Across the data below, how many lines have the word "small" in them? Respond with the number alone.
::: Data
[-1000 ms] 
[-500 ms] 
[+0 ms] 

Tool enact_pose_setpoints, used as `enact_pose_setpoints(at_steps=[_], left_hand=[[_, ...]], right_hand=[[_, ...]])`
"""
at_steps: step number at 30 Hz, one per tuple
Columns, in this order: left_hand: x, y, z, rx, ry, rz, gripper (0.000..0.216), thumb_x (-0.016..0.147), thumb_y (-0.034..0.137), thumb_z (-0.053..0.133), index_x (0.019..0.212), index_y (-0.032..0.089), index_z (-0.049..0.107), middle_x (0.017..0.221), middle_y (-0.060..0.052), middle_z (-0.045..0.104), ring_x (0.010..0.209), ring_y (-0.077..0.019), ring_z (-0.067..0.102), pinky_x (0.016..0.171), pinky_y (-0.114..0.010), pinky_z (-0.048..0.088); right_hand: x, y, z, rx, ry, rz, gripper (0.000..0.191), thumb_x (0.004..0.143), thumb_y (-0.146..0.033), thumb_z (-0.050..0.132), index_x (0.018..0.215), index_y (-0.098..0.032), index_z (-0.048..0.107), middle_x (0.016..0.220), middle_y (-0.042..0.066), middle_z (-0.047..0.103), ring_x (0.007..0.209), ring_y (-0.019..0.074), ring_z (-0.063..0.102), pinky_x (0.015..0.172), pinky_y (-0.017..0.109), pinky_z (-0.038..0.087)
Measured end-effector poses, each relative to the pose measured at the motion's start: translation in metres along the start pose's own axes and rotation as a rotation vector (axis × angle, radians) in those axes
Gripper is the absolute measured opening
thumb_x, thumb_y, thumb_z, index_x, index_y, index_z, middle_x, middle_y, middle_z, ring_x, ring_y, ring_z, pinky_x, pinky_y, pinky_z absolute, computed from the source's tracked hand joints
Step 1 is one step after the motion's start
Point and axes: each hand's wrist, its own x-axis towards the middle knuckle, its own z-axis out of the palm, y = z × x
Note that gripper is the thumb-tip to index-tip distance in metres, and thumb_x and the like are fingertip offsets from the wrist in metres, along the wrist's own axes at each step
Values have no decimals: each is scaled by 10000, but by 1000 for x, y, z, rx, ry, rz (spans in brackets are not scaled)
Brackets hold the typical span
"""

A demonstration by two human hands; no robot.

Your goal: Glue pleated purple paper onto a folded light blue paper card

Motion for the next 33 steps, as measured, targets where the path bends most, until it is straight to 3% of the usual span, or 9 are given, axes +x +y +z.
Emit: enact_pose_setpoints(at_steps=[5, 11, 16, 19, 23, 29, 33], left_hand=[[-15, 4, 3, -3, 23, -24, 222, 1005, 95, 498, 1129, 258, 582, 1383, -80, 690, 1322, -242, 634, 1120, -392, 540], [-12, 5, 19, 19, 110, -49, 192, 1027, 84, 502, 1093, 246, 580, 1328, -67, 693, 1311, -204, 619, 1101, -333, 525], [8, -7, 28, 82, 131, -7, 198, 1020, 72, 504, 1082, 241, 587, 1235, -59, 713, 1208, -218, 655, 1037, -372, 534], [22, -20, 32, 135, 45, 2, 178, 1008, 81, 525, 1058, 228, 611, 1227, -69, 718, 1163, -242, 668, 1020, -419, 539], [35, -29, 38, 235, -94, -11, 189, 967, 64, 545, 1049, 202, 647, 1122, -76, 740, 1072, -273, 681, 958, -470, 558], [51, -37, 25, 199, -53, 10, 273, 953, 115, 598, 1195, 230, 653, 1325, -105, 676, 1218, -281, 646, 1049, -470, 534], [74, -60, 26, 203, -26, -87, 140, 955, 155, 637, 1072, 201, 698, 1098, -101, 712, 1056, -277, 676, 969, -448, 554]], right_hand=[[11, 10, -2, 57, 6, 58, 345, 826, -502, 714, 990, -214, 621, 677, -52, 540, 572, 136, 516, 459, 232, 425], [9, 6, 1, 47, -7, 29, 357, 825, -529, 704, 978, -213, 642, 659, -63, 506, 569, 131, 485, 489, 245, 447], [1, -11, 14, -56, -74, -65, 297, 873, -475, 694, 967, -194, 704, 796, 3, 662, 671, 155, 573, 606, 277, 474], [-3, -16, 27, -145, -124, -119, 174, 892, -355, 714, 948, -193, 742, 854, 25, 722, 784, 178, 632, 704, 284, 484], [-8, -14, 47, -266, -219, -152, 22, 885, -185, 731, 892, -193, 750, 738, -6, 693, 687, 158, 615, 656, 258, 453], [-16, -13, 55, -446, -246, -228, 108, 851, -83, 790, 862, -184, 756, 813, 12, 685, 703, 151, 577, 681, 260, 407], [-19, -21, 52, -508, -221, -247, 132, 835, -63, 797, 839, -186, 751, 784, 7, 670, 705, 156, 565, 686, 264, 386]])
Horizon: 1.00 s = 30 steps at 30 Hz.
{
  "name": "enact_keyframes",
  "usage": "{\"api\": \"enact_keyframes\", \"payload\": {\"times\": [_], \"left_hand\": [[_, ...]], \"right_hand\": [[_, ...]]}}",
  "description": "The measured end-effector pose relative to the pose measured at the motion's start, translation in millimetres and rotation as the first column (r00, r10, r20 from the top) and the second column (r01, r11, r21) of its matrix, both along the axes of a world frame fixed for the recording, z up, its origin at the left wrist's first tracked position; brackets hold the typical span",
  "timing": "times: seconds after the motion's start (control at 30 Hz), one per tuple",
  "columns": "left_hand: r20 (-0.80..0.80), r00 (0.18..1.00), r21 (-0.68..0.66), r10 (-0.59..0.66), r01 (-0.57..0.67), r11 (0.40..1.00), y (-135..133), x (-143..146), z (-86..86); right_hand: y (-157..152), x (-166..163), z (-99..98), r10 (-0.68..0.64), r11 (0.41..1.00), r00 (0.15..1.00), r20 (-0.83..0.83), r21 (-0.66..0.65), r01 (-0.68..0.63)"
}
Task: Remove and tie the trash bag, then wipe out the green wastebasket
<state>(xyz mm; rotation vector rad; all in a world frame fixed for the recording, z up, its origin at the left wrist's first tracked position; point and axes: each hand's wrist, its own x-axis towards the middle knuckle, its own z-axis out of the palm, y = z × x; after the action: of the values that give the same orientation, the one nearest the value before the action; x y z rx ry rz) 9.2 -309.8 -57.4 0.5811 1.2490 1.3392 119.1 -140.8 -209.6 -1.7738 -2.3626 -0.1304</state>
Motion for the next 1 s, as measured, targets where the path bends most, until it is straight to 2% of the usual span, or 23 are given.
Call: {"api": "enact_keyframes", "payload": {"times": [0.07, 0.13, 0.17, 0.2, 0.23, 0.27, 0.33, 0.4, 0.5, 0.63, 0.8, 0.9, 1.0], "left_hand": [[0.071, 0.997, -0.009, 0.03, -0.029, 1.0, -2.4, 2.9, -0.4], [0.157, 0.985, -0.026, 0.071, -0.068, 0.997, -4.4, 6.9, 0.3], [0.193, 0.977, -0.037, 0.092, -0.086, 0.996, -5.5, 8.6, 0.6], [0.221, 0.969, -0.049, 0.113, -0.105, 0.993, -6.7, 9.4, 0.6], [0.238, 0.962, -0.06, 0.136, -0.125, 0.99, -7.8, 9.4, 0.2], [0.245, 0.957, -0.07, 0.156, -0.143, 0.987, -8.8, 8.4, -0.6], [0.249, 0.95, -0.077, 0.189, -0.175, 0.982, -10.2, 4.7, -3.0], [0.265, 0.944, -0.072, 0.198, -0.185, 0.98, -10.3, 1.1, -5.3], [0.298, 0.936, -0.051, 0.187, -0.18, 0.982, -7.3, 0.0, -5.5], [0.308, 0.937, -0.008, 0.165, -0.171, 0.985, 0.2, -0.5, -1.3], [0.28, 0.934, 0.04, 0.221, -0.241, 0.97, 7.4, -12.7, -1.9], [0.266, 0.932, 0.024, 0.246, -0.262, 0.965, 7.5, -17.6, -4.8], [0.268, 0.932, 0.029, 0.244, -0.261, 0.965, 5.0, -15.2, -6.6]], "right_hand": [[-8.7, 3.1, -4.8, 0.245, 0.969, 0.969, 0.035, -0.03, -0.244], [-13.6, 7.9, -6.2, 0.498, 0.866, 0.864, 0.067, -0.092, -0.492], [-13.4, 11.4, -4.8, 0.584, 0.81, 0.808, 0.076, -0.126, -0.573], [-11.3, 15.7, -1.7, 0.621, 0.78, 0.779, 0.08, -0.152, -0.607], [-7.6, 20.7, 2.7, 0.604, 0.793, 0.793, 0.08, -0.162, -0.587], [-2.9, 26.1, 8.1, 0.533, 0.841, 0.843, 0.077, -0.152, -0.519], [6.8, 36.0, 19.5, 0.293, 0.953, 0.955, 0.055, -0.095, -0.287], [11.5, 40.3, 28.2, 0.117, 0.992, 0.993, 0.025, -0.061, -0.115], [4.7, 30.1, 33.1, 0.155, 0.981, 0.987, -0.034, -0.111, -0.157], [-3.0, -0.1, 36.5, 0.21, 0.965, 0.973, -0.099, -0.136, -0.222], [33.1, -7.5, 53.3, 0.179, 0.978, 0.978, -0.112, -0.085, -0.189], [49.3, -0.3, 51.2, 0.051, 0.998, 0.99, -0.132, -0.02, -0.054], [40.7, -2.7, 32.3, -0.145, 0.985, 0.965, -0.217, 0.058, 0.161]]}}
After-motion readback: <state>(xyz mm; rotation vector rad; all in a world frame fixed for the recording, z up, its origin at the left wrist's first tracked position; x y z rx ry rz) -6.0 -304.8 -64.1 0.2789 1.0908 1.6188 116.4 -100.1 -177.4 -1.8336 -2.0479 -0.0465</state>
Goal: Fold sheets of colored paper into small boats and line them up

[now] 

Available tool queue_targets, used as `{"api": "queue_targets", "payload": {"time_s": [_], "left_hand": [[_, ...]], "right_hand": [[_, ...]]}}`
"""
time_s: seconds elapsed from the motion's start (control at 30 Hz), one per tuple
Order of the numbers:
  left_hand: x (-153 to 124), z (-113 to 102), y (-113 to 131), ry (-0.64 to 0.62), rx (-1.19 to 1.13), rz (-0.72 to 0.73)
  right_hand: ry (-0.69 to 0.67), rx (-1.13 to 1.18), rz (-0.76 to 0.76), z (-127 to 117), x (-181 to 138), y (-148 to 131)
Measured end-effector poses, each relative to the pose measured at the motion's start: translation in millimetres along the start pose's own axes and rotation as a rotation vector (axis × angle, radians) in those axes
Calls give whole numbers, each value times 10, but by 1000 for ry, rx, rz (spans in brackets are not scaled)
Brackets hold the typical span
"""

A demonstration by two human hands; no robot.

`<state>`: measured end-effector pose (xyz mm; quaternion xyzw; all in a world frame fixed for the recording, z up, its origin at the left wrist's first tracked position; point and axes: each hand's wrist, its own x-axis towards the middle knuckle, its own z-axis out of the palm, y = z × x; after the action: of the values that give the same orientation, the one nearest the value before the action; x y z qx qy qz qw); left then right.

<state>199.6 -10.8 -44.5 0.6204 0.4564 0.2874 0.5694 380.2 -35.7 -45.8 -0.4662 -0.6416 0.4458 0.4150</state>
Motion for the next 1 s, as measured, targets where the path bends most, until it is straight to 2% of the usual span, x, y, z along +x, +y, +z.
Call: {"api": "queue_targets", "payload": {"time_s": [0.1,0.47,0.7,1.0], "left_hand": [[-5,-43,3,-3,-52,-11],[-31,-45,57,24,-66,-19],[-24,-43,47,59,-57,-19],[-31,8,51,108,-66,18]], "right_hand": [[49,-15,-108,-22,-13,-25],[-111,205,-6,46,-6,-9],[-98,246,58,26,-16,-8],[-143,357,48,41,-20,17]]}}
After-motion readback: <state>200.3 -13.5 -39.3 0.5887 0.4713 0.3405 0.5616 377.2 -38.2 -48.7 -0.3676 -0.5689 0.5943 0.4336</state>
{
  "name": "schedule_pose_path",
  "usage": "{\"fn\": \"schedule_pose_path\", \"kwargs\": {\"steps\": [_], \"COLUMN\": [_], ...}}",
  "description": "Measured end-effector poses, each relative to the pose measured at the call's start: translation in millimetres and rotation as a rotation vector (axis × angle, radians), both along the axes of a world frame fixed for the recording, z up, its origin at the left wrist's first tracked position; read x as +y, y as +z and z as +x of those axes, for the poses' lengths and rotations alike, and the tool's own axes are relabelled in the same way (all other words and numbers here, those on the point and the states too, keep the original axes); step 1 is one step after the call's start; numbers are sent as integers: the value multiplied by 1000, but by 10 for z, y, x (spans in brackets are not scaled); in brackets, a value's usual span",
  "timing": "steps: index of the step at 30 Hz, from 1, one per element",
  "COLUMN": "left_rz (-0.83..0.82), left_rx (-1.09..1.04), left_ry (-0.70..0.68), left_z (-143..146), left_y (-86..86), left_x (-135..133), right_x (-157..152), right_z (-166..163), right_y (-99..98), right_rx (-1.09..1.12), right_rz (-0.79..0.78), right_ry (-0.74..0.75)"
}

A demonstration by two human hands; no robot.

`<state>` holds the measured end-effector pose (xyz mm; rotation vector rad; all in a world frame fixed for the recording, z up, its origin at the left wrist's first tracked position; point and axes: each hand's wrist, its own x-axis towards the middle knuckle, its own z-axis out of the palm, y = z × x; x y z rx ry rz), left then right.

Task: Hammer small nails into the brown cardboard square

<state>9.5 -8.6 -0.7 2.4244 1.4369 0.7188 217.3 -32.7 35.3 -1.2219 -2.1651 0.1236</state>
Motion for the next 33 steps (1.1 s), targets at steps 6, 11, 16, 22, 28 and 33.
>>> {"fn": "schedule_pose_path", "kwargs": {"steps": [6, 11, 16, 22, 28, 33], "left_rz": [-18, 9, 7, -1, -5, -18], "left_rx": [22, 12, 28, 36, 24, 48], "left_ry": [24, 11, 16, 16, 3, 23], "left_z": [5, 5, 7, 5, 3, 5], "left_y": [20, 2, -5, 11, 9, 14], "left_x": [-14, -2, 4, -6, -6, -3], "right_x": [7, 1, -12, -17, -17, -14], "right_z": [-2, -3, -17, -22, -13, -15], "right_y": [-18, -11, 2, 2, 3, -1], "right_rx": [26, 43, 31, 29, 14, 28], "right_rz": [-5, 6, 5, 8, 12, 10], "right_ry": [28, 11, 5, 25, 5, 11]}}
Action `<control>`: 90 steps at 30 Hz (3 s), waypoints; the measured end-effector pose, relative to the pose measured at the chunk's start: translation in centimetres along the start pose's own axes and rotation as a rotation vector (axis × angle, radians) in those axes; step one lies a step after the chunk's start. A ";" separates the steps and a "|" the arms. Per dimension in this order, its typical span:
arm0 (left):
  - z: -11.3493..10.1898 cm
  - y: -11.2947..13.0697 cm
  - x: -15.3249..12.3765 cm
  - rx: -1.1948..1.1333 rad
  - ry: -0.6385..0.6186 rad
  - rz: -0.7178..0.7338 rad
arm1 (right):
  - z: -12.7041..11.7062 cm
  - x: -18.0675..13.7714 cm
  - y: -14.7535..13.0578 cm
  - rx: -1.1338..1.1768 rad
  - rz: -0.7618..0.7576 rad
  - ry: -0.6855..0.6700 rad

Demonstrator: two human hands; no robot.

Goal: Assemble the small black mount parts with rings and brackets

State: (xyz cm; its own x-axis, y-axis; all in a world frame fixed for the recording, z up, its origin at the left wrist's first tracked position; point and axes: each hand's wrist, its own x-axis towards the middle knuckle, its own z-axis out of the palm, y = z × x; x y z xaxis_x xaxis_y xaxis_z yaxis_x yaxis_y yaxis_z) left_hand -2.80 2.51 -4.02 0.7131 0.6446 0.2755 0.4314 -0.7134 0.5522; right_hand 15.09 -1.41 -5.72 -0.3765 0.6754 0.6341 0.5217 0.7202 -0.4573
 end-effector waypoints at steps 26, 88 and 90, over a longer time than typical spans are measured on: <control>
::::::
* **Response**
3